§ **Problem**: When you retype the data, keep every word exactly and include none of the pictures.
────────────────────
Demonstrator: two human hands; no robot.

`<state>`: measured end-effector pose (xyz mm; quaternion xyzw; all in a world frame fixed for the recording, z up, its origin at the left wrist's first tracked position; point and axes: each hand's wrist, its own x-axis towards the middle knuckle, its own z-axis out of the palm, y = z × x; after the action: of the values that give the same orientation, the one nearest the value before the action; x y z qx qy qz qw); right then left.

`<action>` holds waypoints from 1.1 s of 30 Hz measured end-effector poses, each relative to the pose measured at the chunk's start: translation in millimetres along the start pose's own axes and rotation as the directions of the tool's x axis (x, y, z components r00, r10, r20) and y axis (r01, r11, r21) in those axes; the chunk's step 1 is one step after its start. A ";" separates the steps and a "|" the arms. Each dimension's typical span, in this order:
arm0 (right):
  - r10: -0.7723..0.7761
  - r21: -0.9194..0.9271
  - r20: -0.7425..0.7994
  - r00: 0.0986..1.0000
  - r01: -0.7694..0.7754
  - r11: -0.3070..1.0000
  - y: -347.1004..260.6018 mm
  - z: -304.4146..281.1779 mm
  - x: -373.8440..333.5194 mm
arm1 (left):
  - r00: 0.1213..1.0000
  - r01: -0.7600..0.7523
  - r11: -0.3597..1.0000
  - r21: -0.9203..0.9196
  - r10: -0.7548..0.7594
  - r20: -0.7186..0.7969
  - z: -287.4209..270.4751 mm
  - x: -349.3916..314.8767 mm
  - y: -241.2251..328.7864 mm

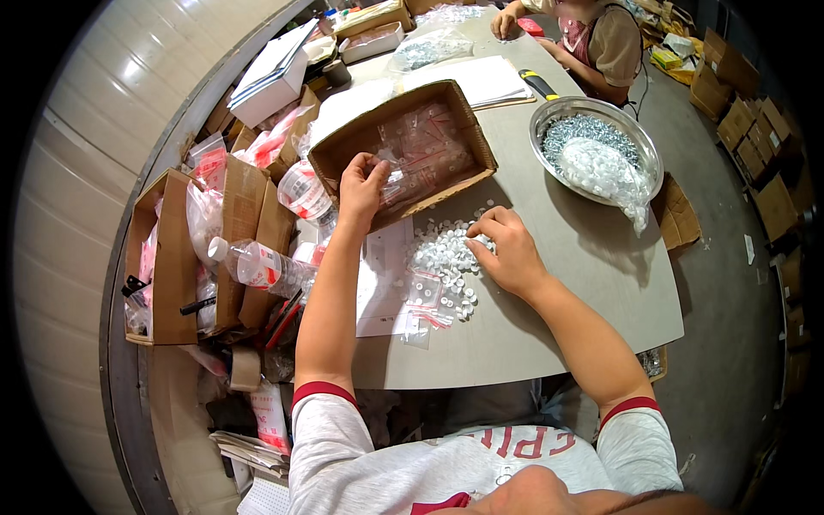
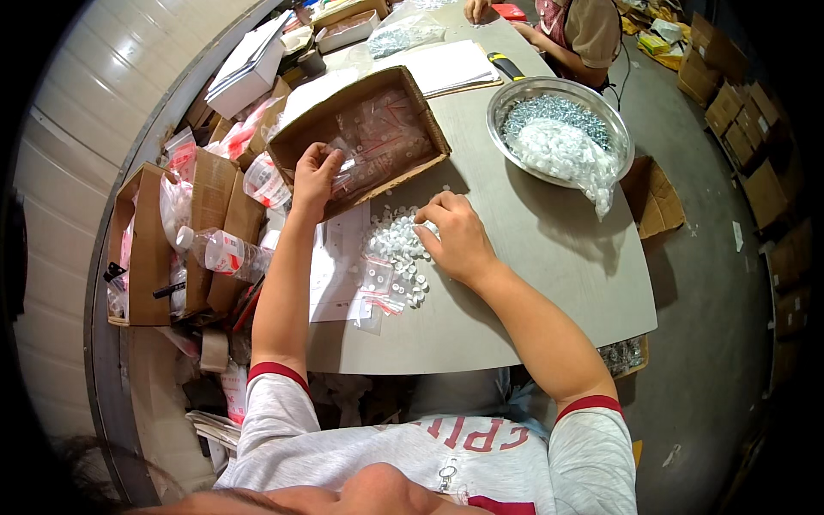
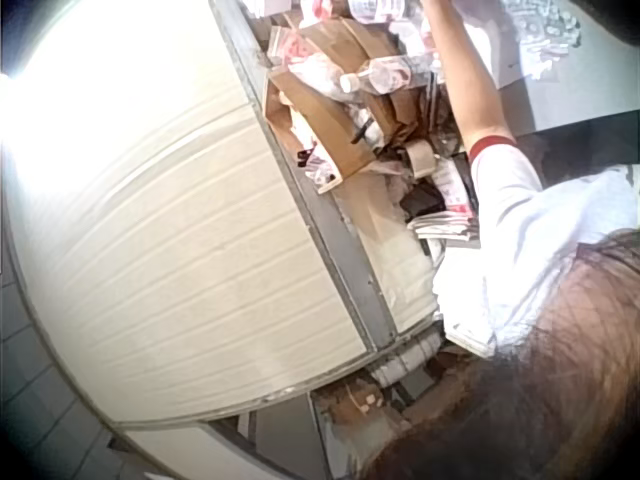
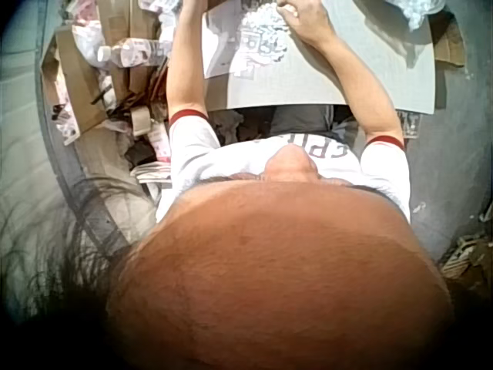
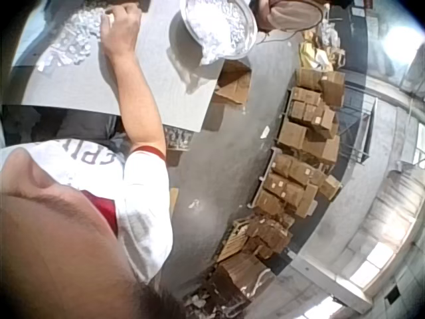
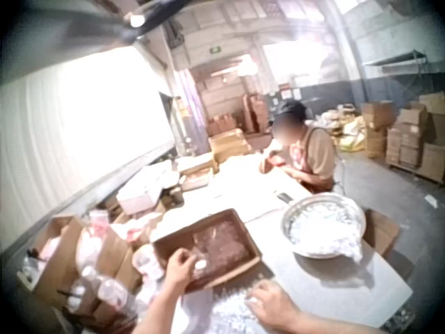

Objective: The person sorts and packages small white components by hand into clear plastic bags, placing filled bags into a cardboard box.

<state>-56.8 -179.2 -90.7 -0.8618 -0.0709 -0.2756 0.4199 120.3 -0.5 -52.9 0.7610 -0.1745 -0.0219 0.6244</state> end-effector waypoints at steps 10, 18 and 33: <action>-0.019 0.010 -0.018 1.000 0.020 1.000 -2.4 0.7 0.9 | 0.997 -0.072 0.997 0.030 0.072 -0.005 0.4 -9.2 7.4; 0.264 0.624 0.284 0.922 -0.386 0.679 -6.1 2.2 5.4 | 0.982 0.078 0.955 -0.286 -0.025 0.186 43.0 -100.3 32.0; 0.308 0.651 0.144 0.941 -0.324 0.687 -15.9 5.6 -2.3 | 0.983 0.109 0.904 -0.413 -0.035 0.182 53.9 -128.0 24.1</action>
<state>-62.0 -164.5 -83.8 -0.6571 -0.0199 -0.1455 0.7394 -19.1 -17.7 -65.2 0.6097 -0.1902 -0.1471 0.7553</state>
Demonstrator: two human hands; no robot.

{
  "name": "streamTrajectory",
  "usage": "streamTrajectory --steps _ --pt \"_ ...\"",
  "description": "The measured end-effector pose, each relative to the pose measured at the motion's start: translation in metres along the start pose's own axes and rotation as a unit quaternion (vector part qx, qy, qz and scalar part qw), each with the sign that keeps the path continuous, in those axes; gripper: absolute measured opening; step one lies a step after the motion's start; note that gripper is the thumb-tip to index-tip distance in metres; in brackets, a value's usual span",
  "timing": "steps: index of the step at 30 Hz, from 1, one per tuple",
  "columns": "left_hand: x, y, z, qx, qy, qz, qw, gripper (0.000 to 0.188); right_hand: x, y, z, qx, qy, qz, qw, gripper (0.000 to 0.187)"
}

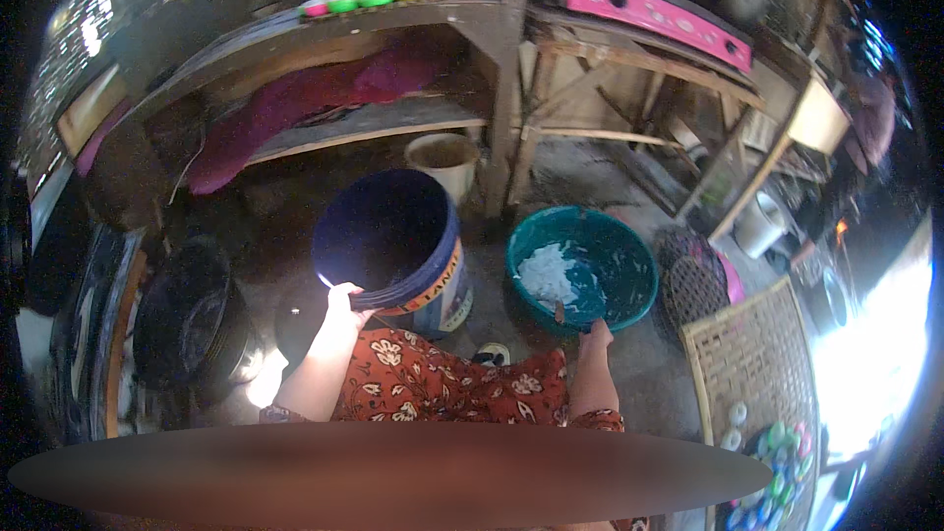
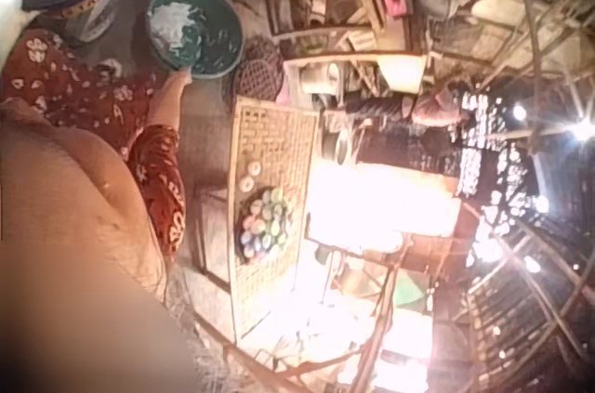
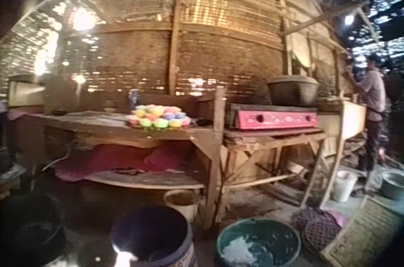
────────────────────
§ **Exercise response**:
Demonstrator: two human hands; no robot.

`<state>`: measured end-effector pose (xyz mm; quaternion xyzw; all in a world frame fixed for the recording, z up, its origin at the left wrist's first tracked position; point and axes: each hand's wrist, its own x-axis towards the middle knuckle, its own z-axis out of the palm, y = z × x; after the action: of the values that give the same orientation, the one nearest the value before the action; x y z qx qy qz qw); right then left.

`<action>` holds waypoints from 1.1 s of 30 Hz measured end-effector poses, each relative to the pose measured at the chunk's start: translation in millimetres along the start pose's own axes and rotation as the directions of the tool's x axis (x, y, z components r00, r10, r20) and y axis (r01, r11, r21) in those axes; the chunk's step 1 is one step after its start. A ";" separates the steps and a "|" the arms. Each dimension's typical span, in this order:
arm0 (right):
  - r10: -0.7723..0.7761
  - r21: -0.9194..0.9271
  - r20: -0.7425..0.7994
  - r00: 0.0986..1.0000
  - r01: -0.7694..0.7754
  - r11: -0.3070..1.0000
  - y: -347.1004..260.6018 mm
  - z: -304.4146..281.1779 mm
  - x: -373.8440..333.5194 mm
arm1 (left):
  - r00: 0.1213..1.0000
  - r01: -0.7600..0.7523
  - r11: -0.3597..1.0000
  - r21: -0.9203..0.9196
  - r10: -0.7548..0.7594
  - r20: -0.7186..0.7969
  - z: -287.4209..270.4751 mm
  - x: -349.3916..314.8767 mm
  - y: -241.2251..328.7864 mm


Objective: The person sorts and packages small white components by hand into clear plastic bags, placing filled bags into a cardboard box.

<state>-56.8 -179.2 -90.7 -0.8618 -0.0709 -0.2756 0.4199 120.3 -0.5 -52.9 0.7610 -0.1745 -0.0219 0.6244</state> end-effector waypoints at steps 10, 18 and 33: <action>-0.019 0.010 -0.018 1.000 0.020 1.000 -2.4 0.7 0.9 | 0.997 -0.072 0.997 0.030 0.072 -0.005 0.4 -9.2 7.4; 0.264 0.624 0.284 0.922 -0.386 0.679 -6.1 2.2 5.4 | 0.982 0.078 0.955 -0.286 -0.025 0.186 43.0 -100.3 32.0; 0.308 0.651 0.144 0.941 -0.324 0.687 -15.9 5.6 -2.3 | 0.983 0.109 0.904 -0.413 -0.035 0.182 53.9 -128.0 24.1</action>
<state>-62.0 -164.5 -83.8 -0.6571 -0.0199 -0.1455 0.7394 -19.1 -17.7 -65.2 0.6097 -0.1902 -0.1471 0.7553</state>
Demonstrator: two human hands; no robot.

{
  "name": "streamTrajectory",
  "usage": "streamTrajectory --steps _ --pt \"_ ...\"",
  "description": "The measured end-effector pose, each relative to the pose measured at the motion's start: translation in metres along the start pose's own axes and rotation as a unit quaternion (vector part qx, qy, qz and scalar part qw), each with the sign that keeps the path continuous, in those axes; gripper: absolute measured opening; step one lies a step after the motion's start; note that gripper is the thumb-tip to index-tip distance in metres; in brackets, a value's usual span",
  "timing": "steps: index of the step at 30 Hz, from 1, one per tuple",
  "columns": "left_hand: x, y, z, qx, qy, qz, qw, gripper (0.000 to 0.188); right_hand: x, y, z, qx, qy, qz, qw, gripper (0.000 to 0.187)"
}

There is no more output to give.